#### Instructions for the task
The answer must restate the listing word for word, without its images.

□ □ □ □ □

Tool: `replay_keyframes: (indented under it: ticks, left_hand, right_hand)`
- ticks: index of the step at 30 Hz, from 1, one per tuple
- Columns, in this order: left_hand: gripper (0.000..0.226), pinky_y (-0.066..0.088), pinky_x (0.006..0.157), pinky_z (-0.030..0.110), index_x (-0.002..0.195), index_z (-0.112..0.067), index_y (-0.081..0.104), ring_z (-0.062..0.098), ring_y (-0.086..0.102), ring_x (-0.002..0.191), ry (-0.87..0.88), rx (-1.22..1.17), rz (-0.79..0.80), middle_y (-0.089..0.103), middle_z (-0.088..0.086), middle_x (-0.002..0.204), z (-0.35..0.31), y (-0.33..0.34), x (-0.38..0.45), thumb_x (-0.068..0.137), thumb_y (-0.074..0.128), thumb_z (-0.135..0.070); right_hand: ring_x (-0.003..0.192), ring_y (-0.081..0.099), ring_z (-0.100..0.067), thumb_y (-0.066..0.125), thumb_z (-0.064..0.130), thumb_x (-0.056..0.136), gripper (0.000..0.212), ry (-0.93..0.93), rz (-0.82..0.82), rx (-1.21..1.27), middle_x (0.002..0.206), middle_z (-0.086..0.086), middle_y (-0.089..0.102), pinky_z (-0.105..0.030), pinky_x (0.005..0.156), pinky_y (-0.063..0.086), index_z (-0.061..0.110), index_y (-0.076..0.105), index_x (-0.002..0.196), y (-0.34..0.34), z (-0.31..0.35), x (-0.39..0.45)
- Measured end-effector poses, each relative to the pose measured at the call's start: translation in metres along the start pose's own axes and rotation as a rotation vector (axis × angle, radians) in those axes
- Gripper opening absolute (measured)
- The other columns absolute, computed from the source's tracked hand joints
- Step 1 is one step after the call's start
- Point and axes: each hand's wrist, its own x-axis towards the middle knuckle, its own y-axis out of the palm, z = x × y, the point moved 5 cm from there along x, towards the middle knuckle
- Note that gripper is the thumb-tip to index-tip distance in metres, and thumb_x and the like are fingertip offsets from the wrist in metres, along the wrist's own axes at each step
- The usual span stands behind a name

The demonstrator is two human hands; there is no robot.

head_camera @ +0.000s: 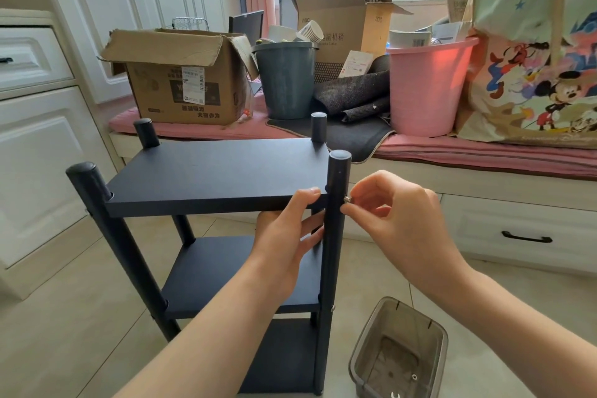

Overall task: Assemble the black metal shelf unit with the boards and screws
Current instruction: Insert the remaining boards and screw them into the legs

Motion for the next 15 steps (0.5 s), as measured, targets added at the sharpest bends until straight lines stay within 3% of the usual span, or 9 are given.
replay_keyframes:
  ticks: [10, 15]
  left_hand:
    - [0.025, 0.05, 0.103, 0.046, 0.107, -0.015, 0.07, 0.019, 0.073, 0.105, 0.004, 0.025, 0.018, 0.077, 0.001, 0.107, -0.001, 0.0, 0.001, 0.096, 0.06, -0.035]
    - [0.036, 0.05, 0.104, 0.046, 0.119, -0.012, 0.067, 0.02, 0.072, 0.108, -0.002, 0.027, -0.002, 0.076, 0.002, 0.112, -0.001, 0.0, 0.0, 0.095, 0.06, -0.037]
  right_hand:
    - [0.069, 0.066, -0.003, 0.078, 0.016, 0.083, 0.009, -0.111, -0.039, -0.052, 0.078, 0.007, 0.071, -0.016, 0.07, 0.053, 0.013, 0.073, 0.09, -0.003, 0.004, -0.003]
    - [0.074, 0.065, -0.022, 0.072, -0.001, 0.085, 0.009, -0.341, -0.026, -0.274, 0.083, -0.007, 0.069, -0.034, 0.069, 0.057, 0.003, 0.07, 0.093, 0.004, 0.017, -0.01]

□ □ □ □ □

#### Written answer
Tool: `replay_keyframes: (indented under it: ticks, left_hand, right_hand)`
- ticks: index of the step at 30 Hz, from 1, one per tuple
- Columns, in this order: left_hand: gripper (0.000..0.226), pinky_y (-0.066..0.088), pinky_x (0.006..0.157), pinky_z (-0.030..0.110), index_x (-0.002..0.195), index_z (-0.112..0.067), index_y (-0.081..0.104), ring_z (-0.062..0.098), ring_y (-0.086..0.102), ring_x (-0.002..0.191), ry (-0.87..0.88), rx (-1.22..1.17), rz (-0.79..0.80), middle_y (-0.089..0.103), middle_z (-0.088..0.086), middle_x (-0.002..0.204), z (-0.35..0.31), y (-0.33..0.34), x (-0.38..0.45), thumb_x (-0.068..0.137), thumb_y (-0.074..0.128), thumb_z (-0.135..0.070); right_hand: ring_x (-0.003..0.192), ring_y (-0.081..0.099), ring_z (-0.100..0.067), thumb_y (-0.066..0.125), thumb_z (-0.064..0.130), thumb_x (-0.056..0.136), gripper (0.000..0.212), ry (-0.93..0.93), rz (-0.82..0.82), rx (-1.21..1.27), middle_x (0.002..0.206), middle_z (-0.086..0.086), middle_y (-0.089..0.102), pinky_z (-0.105..0.030), pinky_x (0.005..0.156), pinky_y (-0.063..0.086), index_z (-0.061..0.110), index_y (-0.076..0.105), index_x (-0.002..0.196), y (-0.34..0.34), z (-0.31..0.35), x (-0.39..0.45)
- Measured end-effector poses, each relative to the pose measured at the call's start: translation in metres along the start pose's own axes and rotation as a rotation vector (axis × angle, radians) in those axes
- Gripper opening absolute (measured)
- The other columns absolute, computed from the source's tracked hand joints
- Step 1 is one step after the call's start
- Point and axes: each hand's wrist, its own x-axis towards the middle knuckle, its own y-axis out of the palm, z = x × y, the point moved 5 cm from there along x, towards the middle knuckle
- Note that gripper is the thumb-tip to index-tip distance in metres, and thumb_x and the like are fingertip offsets from the wrist in metres, along the wrist's own axes at each step
- The usual span stands behind a name

The demonstrator is two human hands; there is no robot.

head_camera @ +0.000s: 

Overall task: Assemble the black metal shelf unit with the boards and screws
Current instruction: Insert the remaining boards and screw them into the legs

Motion for the next 15 steps (0.5 s), as measured, targets added at the sharpest bends until straight lines stay within 3% of the usual span, or 9 are given.
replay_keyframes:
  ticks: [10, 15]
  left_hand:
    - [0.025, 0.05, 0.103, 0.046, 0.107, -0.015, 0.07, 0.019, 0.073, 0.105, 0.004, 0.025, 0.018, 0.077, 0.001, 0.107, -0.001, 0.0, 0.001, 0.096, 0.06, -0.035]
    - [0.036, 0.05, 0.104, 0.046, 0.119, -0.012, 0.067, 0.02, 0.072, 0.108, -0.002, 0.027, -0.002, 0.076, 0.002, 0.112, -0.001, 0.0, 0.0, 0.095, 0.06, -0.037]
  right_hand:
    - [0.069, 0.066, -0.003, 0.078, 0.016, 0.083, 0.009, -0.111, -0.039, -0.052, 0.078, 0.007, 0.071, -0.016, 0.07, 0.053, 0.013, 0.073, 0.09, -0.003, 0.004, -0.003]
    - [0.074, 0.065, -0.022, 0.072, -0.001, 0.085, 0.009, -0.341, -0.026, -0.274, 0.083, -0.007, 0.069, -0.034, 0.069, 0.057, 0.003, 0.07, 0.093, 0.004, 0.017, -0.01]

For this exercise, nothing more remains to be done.